** What is being asked **
Transcribe only part of the material below: the lines from the one containing "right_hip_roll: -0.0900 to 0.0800" through the one containing "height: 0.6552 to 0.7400", inclusive, exactly as written.

** Dataset extract **
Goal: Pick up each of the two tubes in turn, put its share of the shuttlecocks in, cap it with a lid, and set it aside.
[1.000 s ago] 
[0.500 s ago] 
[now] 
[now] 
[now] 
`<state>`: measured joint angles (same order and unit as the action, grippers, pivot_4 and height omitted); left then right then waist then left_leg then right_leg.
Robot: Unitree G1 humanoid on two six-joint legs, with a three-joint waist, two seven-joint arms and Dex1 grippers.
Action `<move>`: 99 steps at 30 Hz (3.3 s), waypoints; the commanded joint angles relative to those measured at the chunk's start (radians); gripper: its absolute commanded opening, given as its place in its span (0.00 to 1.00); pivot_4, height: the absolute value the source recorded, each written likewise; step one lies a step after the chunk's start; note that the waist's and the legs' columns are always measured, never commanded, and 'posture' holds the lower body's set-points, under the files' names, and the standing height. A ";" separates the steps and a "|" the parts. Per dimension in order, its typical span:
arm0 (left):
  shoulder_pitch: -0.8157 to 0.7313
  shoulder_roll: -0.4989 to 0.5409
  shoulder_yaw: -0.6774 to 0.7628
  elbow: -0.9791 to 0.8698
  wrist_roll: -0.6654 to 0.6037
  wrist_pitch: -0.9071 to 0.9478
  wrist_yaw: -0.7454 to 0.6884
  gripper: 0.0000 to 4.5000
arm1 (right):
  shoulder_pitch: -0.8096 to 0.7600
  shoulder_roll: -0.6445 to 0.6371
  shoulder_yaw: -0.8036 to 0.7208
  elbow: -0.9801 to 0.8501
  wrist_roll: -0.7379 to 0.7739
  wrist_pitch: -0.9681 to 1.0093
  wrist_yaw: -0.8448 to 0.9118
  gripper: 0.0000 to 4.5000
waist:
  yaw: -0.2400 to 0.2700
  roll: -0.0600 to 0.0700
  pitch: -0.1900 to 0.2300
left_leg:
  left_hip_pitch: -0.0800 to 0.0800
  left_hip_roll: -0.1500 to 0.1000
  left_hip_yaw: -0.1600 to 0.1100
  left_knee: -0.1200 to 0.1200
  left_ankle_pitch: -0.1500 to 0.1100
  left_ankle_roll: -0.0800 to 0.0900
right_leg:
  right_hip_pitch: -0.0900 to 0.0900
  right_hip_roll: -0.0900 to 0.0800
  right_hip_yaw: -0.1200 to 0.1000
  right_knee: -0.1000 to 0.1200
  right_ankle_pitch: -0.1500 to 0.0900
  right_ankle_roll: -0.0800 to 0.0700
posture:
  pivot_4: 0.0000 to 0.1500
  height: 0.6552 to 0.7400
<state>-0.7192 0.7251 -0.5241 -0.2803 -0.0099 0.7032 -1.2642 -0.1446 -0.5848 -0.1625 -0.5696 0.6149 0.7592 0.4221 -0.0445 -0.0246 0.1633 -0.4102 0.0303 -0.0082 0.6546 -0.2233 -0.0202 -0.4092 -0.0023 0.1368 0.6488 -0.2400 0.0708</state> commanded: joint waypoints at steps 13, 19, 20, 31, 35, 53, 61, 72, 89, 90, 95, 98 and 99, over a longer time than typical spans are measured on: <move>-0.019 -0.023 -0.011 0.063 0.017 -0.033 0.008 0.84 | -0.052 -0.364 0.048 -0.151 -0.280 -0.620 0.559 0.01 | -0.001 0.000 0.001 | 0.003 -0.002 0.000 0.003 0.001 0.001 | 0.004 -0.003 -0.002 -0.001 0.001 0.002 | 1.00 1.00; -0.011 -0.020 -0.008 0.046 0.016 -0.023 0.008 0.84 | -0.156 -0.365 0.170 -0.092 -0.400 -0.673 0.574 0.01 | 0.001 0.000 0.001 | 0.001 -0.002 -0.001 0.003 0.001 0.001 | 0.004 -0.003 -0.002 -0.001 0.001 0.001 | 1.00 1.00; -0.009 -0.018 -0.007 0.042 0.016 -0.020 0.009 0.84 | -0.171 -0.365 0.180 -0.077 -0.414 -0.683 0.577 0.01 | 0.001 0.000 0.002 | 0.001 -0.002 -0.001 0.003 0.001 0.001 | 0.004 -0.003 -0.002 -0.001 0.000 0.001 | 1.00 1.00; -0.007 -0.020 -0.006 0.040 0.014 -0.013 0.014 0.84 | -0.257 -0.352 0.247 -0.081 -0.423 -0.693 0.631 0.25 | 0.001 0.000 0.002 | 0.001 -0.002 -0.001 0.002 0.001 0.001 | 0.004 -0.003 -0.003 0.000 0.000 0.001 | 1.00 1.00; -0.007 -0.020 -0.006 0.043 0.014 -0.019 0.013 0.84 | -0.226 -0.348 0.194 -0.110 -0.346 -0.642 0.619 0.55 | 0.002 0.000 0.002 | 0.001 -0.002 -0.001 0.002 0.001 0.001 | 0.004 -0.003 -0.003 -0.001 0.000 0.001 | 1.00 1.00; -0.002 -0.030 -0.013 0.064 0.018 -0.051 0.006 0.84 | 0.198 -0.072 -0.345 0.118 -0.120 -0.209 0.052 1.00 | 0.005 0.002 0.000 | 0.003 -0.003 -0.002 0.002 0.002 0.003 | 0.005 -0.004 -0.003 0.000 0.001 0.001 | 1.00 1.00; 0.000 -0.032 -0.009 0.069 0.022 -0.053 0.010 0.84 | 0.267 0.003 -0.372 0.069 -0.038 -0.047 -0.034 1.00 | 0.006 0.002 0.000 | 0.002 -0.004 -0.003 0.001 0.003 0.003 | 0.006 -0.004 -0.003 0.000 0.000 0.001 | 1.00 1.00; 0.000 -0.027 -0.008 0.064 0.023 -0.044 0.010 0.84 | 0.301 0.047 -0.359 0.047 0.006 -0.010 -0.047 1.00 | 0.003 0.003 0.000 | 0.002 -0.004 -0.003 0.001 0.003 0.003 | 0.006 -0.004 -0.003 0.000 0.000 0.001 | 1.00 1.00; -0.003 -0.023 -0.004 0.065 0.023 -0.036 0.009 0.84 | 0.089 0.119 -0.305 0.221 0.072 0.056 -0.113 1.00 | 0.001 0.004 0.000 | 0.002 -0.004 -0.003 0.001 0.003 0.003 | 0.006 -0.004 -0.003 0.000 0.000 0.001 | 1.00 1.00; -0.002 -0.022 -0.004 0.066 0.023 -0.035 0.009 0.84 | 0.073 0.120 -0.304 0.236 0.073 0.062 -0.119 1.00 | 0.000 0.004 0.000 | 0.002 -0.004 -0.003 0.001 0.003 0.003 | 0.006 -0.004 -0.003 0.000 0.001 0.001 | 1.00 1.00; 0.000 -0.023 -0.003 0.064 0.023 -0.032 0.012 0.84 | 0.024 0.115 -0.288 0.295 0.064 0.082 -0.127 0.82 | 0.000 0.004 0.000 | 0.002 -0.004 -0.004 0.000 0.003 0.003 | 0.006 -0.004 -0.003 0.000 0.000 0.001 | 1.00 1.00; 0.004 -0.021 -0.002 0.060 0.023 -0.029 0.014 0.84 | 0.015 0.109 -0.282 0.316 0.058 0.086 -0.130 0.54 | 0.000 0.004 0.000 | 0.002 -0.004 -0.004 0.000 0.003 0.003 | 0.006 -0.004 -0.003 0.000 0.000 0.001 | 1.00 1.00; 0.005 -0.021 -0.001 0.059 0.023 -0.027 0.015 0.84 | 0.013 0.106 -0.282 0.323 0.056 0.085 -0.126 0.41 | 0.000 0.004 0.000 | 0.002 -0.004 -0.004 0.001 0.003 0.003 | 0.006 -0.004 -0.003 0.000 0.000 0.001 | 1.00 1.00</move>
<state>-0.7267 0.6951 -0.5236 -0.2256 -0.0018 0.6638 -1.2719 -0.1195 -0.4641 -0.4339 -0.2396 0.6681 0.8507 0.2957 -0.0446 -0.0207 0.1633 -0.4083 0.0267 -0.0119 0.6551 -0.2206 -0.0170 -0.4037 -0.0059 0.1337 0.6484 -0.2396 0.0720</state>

** Answer space **
  right_hip_roll: -0.0900 to 0.0800
  right_hip_yaw: -0.1200 to 0.1000
  right_knee: -0.1000 to 0.1200
  right_ankle_pitch: -0.1500 to 0.0900
  right_ankle_roll: -0.0800 to 0.0700
posture:
  pivot_4: 0.0000 to 0.1500
  height: 0.6552 to 0.7400

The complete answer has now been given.